The positive and direct benefits to the cause of modern democracy most conspicuously evident in the organization of industry at the Chicago Stock Yards are, of course, chiefly commercial and economic. But through these means, and also more incidentally, there are very substantial benefits of a broader social nature conferred by the industry. The former may be enumerated as follows:

1. Increase and qualitative improvement in the live-stock production.

2. Increase in corn production.

3. Development of railway facilities.

4. The reduction in the cost of meat foods.

5. The expansion and development of export trade.

6. The stimulus to important banking and exchange interests. 7. The better regulation of the flow of goods and of the range of prices.

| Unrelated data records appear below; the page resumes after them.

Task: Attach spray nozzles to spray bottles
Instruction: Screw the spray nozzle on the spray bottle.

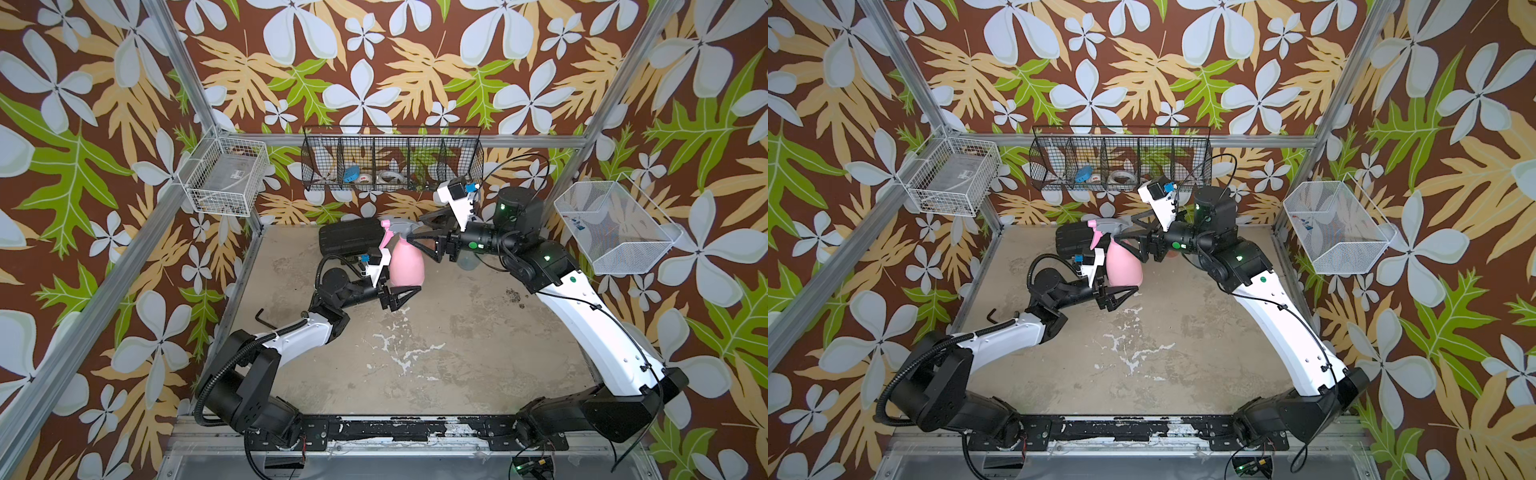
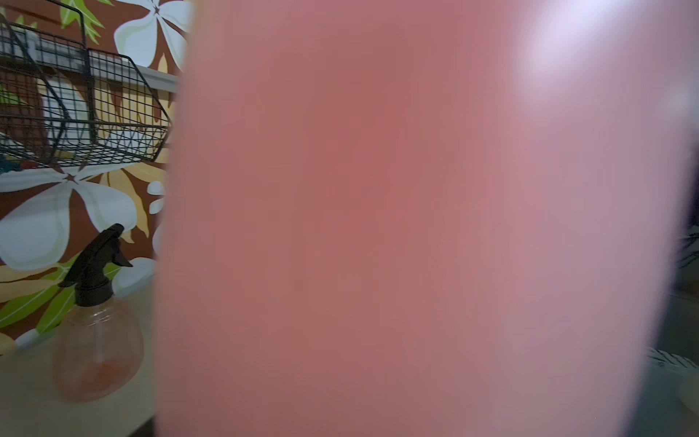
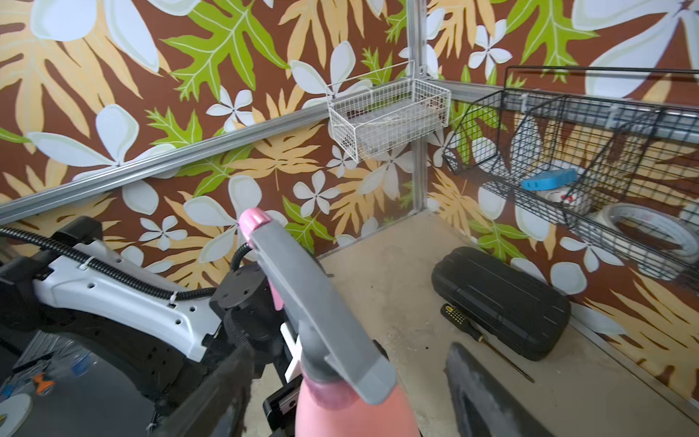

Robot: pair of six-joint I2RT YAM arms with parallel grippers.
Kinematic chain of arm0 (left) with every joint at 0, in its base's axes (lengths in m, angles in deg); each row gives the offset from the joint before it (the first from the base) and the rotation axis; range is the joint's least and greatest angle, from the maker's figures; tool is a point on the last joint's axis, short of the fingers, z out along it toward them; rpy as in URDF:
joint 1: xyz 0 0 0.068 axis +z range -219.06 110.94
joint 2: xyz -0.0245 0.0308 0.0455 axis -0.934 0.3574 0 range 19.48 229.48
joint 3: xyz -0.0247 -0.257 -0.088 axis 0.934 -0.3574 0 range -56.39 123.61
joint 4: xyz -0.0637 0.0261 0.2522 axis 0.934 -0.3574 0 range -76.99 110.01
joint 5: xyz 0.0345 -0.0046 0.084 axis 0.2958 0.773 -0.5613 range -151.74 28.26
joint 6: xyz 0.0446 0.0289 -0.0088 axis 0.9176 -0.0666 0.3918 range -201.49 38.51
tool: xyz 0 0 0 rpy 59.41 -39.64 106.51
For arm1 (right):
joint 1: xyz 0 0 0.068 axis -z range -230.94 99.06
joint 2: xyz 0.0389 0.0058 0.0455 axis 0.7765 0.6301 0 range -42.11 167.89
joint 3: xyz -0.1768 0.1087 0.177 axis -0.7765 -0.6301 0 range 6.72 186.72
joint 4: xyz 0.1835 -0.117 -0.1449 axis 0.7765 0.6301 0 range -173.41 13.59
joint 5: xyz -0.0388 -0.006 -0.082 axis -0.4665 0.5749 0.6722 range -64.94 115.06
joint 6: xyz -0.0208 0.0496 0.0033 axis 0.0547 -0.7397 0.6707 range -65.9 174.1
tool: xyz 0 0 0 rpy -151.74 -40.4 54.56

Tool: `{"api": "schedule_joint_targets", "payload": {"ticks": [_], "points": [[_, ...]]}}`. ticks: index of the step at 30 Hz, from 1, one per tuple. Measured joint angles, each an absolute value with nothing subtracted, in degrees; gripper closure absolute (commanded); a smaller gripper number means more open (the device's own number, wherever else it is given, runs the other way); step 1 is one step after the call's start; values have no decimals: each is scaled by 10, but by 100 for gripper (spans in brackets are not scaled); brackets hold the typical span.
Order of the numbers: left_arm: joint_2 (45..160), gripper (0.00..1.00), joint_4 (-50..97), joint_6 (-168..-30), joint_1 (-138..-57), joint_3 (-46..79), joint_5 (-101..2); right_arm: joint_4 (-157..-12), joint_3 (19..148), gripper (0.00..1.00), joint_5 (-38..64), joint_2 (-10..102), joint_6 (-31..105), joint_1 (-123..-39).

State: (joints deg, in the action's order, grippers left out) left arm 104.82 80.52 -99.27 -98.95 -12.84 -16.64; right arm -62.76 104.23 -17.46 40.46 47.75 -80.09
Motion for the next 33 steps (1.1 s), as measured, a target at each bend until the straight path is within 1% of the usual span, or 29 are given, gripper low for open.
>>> {"api": "schedule_joint_targets", "payload": {"ticks": [3,6,8,11,19,24,29,33], "points": [[1050,51,819,-1013,-990,-128,-140,-625,1058,25,-199,424,483,-801],[1051,51,829,-1027,-990,-125,-127,-622,1074,33,-218,445,482,-801],[1055,51,832,-1035,-991,-120,-117,-621,1080,40,-226,454,481,-807],[1064,52,832,-1042,-991,-114,-113,-614,1085,55,-229,460,482,-821],[1073,52,836,-1056,-991,-108,-92,-610,1088,80,-223,464,503,-826],[1073,52,827,-1051,-991,-100,-91,-610,1088,99,-217,463,513,-827],[1055,52,784,-1011,-991,-99,-119,-616,1077,100,-196,450,514,-827],[1034,52,742,-968,-991,-99,-188,-629,1074,100,-153,448,507,-828]]}}
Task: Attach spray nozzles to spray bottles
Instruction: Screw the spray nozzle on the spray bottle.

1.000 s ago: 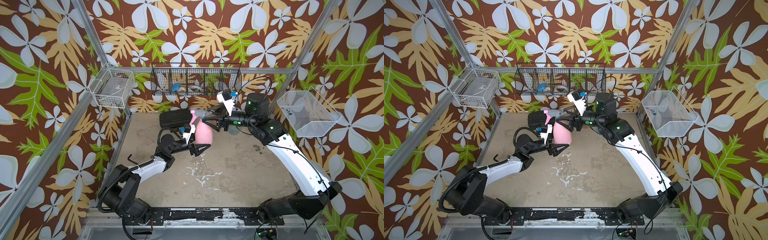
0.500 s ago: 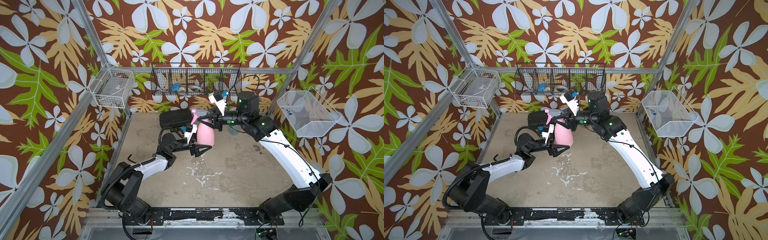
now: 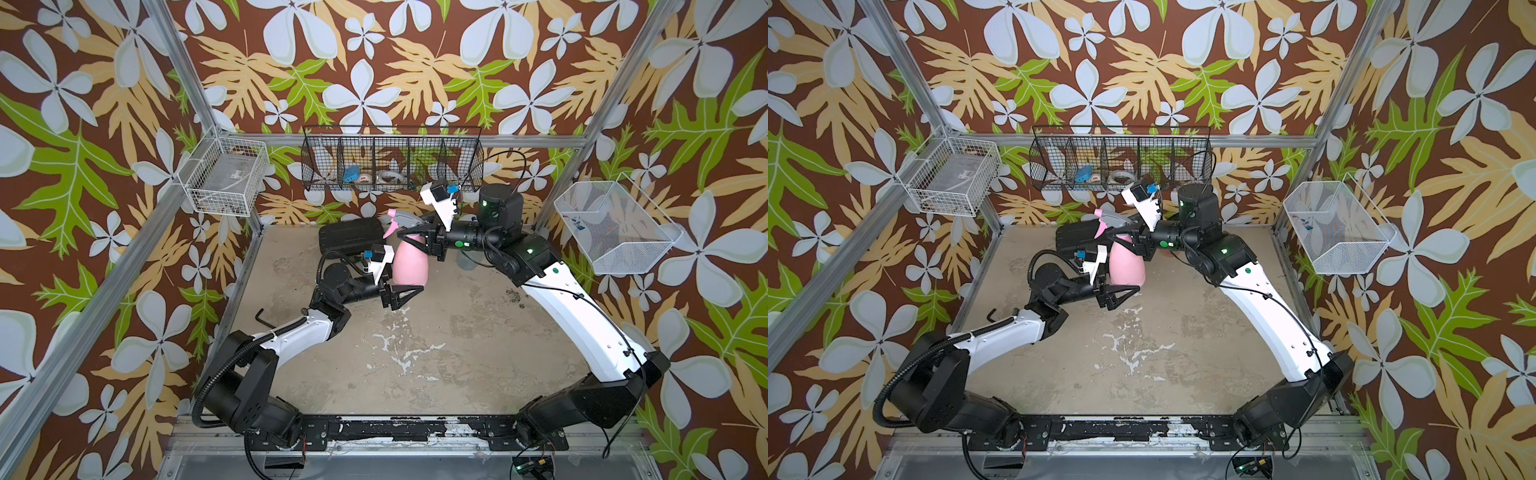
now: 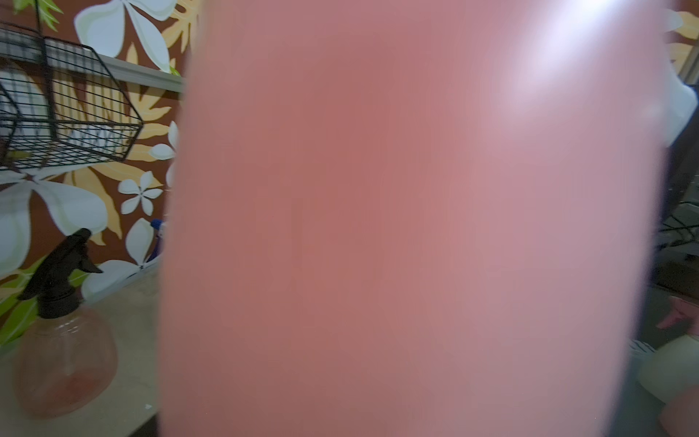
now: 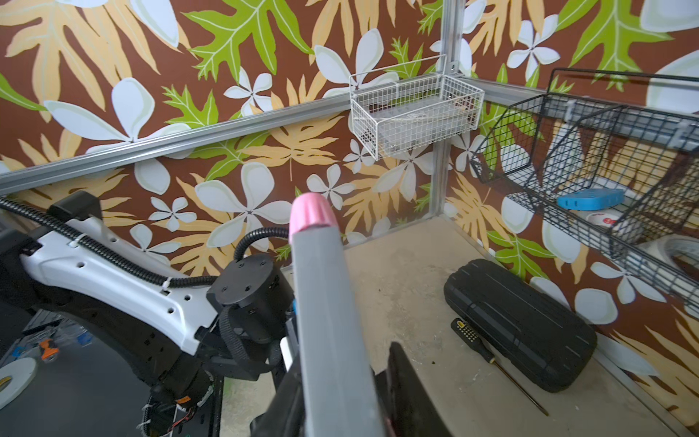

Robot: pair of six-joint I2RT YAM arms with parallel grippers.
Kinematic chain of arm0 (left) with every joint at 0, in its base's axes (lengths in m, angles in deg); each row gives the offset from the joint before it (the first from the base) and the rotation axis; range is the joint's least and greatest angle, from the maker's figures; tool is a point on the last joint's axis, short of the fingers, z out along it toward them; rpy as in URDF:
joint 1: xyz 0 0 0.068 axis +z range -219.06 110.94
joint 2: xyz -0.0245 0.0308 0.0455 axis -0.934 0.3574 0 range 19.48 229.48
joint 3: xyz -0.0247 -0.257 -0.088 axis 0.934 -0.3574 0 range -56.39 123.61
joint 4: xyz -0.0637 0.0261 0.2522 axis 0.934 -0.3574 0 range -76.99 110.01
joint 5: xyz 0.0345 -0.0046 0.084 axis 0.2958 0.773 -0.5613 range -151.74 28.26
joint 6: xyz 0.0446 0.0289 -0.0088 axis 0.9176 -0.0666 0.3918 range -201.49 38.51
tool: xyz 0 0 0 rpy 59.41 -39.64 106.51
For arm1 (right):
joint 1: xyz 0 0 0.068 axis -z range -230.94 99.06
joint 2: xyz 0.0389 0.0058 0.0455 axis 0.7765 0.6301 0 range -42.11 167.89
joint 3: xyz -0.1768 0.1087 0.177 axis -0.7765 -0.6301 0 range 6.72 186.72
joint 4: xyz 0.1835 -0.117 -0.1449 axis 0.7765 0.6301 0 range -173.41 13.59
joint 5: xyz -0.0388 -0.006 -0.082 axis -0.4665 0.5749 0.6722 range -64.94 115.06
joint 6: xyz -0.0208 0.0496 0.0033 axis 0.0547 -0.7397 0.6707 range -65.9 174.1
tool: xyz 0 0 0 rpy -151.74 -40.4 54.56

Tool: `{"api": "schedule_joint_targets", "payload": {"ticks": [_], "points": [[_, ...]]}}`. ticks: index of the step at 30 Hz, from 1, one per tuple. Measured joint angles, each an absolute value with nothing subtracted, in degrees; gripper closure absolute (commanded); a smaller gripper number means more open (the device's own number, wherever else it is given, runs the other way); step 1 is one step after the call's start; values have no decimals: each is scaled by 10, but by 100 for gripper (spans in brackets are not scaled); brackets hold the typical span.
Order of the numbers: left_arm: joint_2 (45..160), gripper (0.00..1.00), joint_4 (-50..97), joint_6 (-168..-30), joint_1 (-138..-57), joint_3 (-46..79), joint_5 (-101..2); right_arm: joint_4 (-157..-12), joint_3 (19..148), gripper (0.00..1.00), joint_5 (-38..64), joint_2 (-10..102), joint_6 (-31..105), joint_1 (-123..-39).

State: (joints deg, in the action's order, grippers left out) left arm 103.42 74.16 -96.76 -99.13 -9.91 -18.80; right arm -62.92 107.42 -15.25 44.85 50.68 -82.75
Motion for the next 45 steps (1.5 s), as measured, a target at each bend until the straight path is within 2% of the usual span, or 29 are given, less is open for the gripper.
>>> {"api": "schedule_joint_targets", "payload": {"ticks": [5,15,23,26,30,31,37,45], "points": [[1015,52,719,-924,-1000,-112,-306,-669,1056,100,-67,448,451,-837],[1022,52,752,-835,-1084,-141,-614,-688,1051,100,255,462,363,-934],[1062,47,810,-726,-1150,-160,-837,-697,1015,100,352,463,261,-944],[1076,38,843,-694,-1165,-167,-884,-696,1013,100,361,468,238,-944],[1081,11,865,-682,-1170,-181,-908,-696,1013,100,369,476,225,-945],[1081,1,870,-680,-1170,-185,-908,-695,1014,100,370,478,225,-945],[1077,0,901,-669,-1171,-216,-883,-664,1004,100,402,487,216,-947],[1058,0,875,-725,-1171,-298,-822,-671,998,100,447,518,253,-936]]}}
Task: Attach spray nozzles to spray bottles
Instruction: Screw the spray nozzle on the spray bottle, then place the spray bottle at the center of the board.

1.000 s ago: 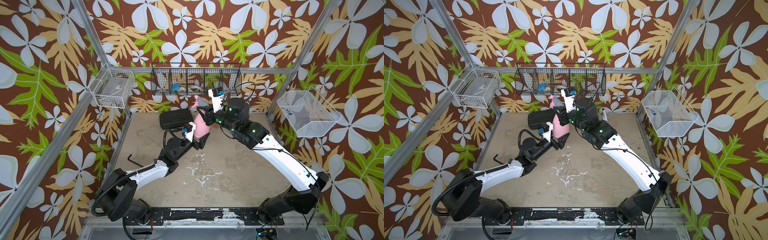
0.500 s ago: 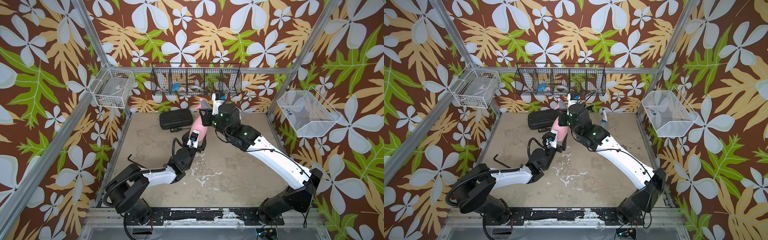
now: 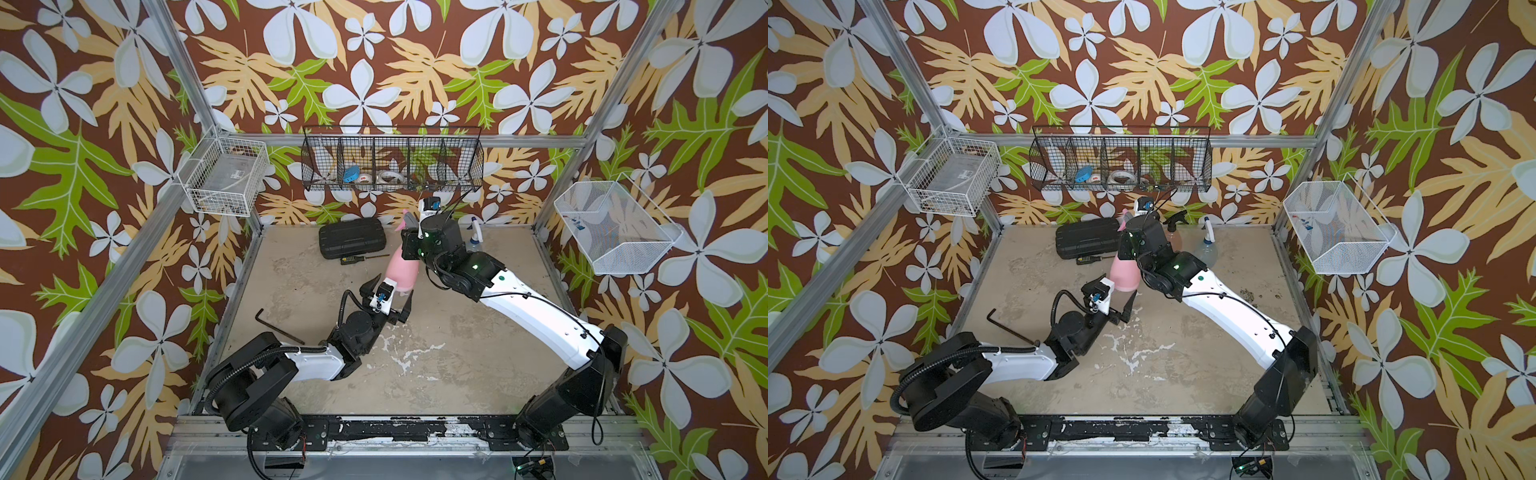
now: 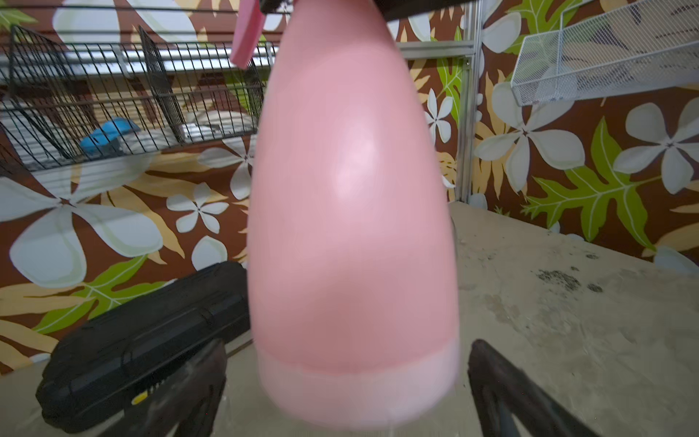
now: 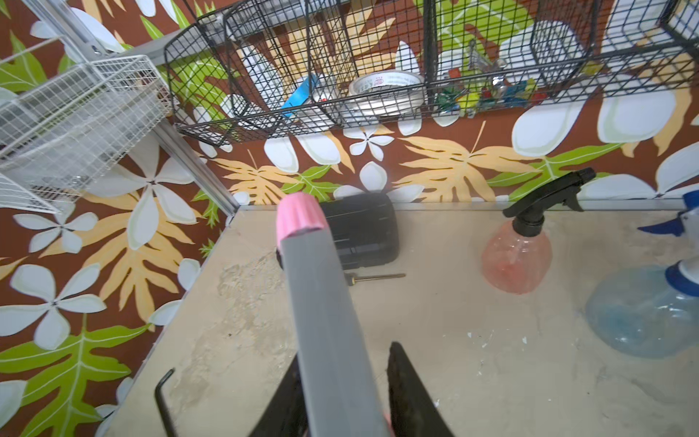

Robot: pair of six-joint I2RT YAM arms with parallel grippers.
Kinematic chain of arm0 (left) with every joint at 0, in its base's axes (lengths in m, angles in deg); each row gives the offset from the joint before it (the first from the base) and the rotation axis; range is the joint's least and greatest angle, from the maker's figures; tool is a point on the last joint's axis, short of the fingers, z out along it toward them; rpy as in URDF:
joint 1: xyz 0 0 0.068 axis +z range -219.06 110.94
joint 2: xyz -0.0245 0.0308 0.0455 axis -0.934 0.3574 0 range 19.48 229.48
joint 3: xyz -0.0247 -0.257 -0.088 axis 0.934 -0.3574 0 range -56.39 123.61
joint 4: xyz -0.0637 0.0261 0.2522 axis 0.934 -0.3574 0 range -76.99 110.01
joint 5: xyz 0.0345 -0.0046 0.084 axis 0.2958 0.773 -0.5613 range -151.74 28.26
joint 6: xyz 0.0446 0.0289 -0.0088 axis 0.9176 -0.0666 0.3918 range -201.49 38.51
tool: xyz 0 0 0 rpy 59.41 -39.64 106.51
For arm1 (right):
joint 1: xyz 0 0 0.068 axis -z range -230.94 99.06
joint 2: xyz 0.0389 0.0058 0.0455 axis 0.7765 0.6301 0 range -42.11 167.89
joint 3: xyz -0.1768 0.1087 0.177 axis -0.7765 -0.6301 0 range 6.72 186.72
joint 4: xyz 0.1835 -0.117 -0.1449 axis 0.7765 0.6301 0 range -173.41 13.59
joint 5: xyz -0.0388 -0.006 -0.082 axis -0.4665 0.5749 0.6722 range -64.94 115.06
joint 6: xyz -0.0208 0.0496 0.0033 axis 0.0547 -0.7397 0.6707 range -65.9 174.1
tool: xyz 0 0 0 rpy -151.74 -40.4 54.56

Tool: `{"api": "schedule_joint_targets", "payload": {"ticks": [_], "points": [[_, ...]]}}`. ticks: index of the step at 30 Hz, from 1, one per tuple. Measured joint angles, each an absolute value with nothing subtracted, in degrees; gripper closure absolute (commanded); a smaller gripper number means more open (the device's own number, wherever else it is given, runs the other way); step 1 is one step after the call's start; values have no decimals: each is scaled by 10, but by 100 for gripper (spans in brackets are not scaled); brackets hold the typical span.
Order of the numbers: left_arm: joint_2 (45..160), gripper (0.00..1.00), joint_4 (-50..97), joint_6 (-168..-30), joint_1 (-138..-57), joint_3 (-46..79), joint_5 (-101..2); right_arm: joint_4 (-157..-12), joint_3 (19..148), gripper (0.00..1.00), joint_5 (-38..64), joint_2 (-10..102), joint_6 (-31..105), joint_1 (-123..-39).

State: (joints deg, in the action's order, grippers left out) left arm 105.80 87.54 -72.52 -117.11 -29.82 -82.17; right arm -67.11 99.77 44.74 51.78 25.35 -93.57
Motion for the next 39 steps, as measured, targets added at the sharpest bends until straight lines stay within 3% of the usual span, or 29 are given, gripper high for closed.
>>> {"api": "schedule_joint_targets", "payload": {"ticks": [10,17,24,26,28,30,32,38,39], "points": [[954,0,833,-901,-1171,-443,-794,-881,919,100,463,638,335,-854],[838,0,711,-1018,-1171,-455,-784,-1066,935,100,419,779,410,-851],[704,0,619,-1062,-1171,-500,-796,-1149,941,97,414,836,440,-850],[669,0,609,-1067,-1171,-520,-802,-1157,933,90,413,837,443,-850],[640,0,602,-1069,-1171,-535,-812,-1169,921,70,411,835,448,-851],[621,0,594,-1074,-1171,-542,-825,-1180,909,44,408,831,452,-852],[615,0,586,-1087,-1171,-542,-840,-1185,898,28,402,827,453,-855],[650,0,558,-1111,-1171,-508,-862,-1178,857,0,402,792,453,-861],[656,1,550,-1109,-1171,-495,-864,-1176,850,0,401,779,453,-861]]}}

In addition to these, the more broadly social benefits arising from this great organization of business at the Chicago Stock Yards are as follows:

1. The improvement of legislative control over the conditions and methods of the business through its centralization and organization in the factory form.

2. The opening up of the great West to effective cultivation and settlement.

3. The bringing of the more backward peoples of the earth by immigration and disciplinary organization up more closely to the progressive American standard of life; and

4. The movement toward the organization — through the extension of foreign commerce and the attendant diffusion of the ideals and practices of civilization-of a more complete political and social unity throughout the world.

CHAPTER II.

THE STOCK YARD COMMUNITY AT CHICAGO.

THE chief cause of the difficulty in the problem of modern city life is the lack of accurate public information about local conditions. With our cities growing much more rapidly than the country districts, great hordes of population, of diverse languages, customs, and habits, are being annually crowded into congested city wards, where, in the absence of any adequate knowledge of the special laws and the peculiar conditions of health and livelihood, life becomes a wild, sodden sickening, inhuman, and infinitely tragical struggle; not only a menace to those finer dreams of a noble, joyous, and beautiful national life, but a threat even to the very essentials of a common and decent civilization itself. To supply some of these needed elements of knowledge, therefore, in the case of a single typical industrial community of a great American city, and thus to illustrate a method of gathering such data in general, is the purpose of the present chapter. The aim will be to take up, after a preliminary survey of the general physical and racial conditions of the locality, a description of the present local status of each of the fundamental elements which go to make a complete democracy.

SECTION V. GEOGRAPHICAL AND ETHNIC ASPECTS OF THE STOCK YARD COMMUNITY.

That the locality of the Chicago Stock Yards is a typical modern industrial community may be illustrated by the accompanying map, No. 4, of the city of Chicago. This map, made up from official drawings of the city election commissioners and commissioner of health as a basis,' indicates the geographical relation of the largest industries of the city to the districts of

'Cf. Chicago Department of Health, Monthly Bulletin, October, 1900.